--- Extracted data Enclosed Below ---
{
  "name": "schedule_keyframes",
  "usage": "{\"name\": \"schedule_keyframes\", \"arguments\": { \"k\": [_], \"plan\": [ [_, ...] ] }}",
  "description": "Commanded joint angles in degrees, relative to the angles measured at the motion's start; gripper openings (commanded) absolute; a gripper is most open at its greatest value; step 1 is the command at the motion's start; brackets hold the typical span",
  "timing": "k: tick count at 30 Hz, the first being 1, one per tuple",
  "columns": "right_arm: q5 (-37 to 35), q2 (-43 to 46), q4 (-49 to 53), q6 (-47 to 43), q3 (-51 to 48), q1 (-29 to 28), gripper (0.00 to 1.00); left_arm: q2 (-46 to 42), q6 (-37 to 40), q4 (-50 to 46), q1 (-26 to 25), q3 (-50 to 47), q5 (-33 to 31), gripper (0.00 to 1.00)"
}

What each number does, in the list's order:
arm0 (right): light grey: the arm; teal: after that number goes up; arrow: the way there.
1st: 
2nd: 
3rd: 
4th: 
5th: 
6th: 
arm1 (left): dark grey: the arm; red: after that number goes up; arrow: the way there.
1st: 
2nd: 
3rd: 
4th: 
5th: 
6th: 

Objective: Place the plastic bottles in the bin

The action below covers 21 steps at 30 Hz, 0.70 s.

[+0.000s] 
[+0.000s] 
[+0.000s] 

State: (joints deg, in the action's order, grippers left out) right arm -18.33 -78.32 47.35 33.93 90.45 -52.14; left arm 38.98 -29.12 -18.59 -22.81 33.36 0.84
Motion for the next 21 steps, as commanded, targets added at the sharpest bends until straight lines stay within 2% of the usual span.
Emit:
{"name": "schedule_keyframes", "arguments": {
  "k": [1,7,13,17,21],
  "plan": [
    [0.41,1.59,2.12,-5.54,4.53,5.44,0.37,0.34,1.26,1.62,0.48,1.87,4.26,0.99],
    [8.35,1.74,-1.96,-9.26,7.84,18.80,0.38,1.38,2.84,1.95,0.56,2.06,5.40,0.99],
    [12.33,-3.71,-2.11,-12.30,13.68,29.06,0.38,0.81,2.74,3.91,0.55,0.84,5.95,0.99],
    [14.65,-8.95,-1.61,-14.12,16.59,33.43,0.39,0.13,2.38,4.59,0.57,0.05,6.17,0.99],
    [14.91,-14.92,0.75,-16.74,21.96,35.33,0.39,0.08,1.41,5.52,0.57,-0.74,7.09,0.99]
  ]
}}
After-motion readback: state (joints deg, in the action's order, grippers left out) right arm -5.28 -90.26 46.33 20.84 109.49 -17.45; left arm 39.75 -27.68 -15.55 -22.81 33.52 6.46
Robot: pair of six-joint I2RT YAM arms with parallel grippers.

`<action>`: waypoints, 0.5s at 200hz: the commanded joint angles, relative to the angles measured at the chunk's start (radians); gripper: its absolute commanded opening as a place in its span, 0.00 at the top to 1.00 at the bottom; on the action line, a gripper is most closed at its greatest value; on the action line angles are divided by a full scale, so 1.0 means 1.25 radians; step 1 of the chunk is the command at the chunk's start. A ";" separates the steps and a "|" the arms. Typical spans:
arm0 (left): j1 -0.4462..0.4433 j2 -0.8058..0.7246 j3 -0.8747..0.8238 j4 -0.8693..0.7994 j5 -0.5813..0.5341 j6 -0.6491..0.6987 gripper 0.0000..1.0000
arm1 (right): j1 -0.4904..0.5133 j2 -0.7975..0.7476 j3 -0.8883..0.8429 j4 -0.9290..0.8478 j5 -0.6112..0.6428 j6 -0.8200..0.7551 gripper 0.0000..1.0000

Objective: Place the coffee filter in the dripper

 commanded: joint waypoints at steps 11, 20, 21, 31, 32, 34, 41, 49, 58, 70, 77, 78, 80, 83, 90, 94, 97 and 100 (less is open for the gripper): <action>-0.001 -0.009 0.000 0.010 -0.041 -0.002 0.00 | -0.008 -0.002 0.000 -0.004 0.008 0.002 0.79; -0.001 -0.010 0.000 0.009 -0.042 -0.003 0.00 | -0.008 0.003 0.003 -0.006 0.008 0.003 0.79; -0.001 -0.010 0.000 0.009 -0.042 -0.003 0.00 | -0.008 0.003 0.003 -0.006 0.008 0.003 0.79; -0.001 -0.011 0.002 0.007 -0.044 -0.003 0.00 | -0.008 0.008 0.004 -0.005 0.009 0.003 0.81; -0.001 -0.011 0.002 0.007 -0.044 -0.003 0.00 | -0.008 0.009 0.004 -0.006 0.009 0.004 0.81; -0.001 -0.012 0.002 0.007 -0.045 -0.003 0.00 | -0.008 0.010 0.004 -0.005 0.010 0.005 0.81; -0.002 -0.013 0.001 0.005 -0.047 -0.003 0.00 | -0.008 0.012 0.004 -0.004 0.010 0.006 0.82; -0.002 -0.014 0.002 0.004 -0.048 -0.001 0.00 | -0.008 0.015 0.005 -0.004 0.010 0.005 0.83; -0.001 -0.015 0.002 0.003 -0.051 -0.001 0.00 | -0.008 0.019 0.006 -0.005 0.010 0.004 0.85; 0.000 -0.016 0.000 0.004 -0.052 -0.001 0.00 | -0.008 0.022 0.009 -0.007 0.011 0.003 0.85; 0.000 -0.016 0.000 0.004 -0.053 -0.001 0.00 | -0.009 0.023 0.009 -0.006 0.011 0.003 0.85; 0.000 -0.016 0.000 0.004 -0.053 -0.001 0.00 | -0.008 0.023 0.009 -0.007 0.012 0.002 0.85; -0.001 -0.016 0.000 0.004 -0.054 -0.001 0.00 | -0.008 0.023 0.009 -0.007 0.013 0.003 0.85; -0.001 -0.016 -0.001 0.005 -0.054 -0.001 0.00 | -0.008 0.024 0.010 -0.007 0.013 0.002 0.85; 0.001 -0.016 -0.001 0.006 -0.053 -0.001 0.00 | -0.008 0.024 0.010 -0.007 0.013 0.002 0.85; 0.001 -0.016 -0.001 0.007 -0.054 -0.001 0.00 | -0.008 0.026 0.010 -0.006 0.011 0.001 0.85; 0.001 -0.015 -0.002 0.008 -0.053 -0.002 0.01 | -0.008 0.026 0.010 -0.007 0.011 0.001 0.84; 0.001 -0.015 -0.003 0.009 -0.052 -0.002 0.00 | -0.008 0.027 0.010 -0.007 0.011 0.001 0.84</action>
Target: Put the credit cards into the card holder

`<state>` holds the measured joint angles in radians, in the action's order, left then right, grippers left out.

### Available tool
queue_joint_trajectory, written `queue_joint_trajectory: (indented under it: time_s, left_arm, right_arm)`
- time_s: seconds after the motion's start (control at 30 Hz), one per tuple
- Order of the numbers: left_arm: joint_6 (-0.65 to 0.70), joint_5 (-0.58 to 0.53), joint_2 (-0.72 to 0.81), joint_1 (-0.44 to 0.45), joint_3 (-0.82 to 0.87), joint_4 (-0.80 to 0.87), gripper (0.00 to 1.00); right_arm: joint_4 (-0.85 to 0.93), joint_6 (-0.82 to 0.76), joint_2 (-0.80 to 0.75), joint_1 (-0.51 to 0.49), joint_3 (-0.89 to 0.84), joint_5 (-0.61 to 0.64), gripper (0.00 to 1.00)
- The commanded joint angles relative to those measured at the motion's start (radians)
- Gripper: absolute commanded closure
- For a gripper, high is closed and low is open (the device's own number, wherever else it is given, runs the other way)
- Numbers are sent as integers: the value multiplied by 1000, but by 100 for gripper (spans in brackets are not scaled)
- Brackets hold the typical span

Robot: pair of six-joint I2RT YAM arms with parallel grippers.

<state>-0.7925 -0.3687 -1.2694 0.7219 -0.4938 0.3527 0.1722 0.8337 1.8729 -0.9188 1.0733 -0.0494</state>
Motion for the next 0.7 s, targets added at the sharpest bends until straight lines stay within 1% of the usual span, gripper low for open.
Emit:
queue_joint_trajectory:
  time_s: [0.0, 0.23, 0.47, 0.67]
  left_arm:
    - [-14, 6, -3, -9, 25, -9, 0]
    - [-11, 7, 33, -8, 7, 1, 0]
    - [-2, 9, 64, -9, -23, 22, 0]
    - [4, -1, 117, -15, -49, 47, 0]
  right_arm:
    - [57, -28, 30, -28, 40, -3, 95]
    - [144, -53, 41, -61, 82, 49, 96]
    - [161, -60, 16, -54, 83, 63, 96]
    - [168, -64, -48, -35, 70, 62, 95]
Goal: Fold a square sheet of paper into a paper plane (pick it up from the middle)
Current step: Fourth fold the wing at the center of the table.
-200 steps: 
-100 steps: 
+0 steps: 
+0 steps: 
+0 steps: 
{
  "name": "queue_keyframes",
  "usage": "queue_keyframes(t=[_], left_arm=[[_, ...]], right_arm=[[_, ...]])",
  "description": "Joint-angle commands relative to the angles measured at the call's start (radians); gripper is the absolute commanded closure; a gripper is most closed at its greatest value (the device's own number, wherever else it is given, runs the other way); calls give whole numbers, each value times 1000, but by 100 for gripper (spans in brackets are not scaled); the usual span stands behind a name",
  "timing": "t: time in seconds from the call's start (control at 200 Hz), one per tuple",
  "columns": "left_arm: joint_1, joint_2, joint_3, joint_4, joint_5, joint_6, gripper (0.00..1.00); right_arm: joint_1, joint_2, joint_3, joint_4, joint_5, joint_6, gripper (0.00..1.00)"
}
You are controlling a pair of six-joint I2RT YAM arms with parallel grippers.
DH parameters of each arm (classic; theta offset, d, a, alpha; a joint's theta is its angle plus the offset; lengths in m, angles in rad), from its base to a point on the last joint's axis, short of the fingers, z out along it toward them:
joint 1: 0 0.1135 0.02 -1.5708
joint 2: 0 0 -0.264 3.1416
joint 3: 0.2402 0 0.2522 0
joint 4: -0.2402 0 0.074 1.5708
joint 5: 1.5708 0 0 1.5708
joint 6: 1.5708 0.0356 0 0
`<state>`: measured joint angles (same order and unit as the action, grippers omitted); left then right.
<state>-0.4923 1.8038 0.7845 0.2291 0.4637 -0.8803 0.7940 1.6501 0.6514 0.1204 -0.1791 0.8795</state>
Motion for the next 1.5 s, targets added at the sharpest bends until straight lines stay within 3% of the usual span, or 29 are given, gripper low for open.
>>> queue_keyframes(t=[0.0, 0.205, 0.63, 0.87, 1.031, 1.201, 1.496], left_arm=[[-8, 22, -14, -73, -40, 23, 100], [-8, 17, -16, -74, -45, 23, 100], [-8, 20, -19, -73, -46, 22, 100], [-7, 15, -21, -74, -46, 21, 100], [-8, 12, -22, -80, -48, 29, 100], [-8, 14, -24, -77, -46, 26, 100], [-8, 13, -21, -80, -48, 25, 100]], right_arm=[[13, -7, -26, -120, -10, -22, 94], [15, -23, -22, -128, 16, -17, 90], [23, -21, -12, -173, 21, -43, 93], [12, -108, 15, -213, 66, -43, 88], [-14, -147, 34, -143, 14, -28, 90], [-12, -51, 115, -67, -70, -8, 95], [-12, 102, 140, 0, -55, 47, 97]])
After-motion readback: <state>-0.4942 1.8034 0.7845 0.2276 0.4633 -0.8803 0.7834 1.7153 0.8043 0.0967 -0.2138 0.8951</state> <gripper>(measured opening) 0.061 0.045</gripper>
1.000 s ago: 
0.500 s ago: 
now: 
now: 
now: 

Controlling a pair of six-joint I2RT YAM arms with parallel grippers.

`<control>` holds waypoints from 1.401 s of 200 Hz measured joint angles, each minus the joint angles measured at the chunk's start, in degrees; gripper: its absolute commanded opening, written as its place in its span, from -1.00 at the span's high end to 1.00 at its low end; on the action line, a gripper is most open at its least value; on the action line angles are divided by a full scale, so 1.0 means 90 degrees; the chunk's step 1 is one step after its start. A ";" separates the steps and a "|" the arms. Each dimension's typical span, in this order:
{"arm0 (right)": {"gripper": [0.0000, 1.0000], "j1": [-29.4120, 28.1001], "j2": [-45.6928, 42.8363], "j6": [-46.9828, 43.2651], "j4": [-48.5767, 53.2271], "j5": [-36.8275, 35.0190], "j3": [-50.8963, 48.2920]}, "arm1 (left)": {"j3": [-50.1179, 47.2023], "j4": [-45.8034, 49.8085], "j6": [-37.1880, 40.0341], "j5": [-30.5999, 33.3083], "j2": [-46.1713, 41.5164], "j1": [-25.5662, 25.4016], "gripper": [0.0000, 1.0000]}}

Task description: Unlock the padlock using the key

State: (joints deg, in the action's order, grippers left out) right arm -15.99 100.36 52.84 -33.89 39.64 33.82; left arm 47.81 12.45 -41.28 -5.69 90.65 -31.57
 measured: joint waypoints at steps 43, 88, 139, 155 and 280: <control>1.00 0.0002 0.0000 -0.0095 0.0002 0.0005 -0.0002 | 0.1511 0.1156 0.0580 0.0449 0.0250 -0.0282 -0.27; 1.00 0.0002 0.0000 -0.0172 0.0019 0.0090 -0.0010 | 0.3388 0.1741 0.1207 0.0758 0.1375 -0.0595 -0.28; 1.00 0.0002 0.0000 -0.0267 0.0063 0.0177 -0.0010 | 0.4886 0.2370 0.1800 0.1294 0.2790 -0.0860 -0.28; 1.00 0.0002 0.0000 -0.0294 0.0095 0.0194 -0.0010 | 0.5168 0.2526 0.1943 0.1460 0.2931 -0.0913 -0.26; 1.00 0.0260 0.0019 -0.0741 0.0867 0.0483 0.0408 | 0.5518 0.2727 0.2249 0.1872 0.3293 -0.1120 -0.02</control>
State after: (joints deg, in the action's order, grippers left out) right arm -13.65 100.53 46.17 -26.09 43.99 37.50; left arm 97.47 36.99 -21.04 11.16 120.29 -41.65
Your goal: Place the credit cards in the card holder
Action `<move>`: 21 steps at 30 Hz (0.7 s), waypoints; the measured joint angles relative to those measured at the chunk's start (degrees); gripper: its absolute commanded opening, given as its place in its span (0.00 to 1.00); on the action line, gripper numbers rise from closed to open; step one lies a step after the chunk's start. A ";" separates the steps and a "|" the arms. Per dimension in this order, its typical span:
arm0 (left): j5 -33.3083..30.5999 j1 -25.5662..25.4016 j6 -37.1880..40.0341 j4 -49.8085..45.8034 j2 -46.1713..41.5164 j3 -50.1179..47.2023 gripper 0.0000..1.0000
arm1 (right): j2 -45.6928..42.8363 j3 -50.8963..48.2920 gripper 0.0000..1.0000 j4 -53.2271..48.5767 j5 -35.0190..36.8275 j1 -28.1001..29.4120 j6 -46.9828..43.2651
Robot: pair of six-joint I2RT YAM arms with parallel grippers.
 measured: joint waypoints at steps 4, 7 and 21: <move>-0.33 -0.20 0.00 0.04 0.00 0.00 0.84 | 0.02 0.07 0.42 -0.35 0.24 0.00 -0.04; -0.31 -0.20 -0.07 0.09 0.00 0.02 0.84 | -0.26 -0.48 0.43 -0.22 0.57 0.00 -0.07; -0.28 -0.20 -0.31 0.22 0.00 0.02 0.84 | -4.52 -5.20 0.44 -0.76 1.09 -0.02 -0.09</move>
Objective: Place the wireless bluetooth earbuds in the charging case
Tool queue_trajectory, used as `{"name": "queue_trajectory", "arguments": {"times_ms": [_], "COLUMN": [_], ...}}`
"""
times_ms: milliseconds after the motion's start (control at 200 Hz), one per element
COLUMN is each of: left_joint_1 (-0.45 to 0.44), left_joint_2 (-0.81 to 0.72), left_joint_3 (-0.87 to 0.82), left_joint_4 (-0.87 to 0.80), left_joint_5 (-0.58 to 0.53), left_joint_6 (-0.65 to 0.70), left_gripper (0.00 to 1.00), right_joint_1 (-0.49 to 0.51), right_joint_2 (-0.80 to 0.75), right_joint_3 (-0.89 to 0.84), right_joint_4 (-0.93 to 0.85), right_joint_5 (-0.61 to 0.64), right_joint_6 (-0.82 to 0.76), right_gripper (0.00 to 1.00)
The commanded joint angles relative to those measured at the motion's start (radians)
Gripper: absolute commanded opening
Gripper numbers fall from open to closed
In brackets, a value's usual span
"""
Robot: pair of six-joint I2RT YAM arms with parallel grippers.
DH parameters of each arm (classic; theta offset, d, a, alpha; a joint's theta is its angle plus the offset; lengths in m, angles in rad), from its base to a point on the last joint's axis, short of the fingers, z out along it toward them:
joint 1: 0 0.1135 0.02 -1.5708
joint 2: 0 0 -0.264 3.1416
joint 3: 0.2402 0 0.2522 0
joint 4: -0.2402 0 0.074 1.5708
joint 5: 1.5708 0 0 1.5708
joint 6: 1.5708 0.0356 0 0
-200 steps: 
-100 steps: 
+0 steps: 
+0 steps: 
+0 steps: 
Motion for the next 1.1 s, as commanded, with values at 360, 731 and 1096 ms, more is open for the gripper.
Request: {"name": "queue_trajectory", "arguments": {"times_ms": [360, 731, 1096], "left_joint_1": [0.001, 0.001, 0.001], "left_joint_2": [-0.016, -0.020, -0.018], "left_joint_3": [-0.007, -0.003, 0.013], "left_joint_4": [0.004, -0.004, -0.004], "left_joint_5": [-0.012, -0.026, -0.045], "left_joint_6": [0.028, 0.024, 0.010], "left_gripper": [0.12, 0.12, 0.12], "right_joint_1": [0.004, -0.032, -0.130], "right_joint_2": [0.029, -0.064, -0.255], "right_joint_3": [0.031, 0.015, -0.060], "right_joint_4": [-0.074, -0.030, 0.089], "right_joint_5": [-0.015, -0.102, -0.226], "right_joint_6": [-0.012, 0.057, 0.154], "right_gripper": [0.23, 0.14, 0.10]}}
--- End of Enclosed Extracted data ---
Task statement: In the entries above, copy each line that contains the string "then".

Response to this task:
`<state>` holds the measured joint angles in radians, in the action's order, left then right, grippers left out.
`<state>`: measured joint angles (same order and unit as the action, grippers omitted); left then right.

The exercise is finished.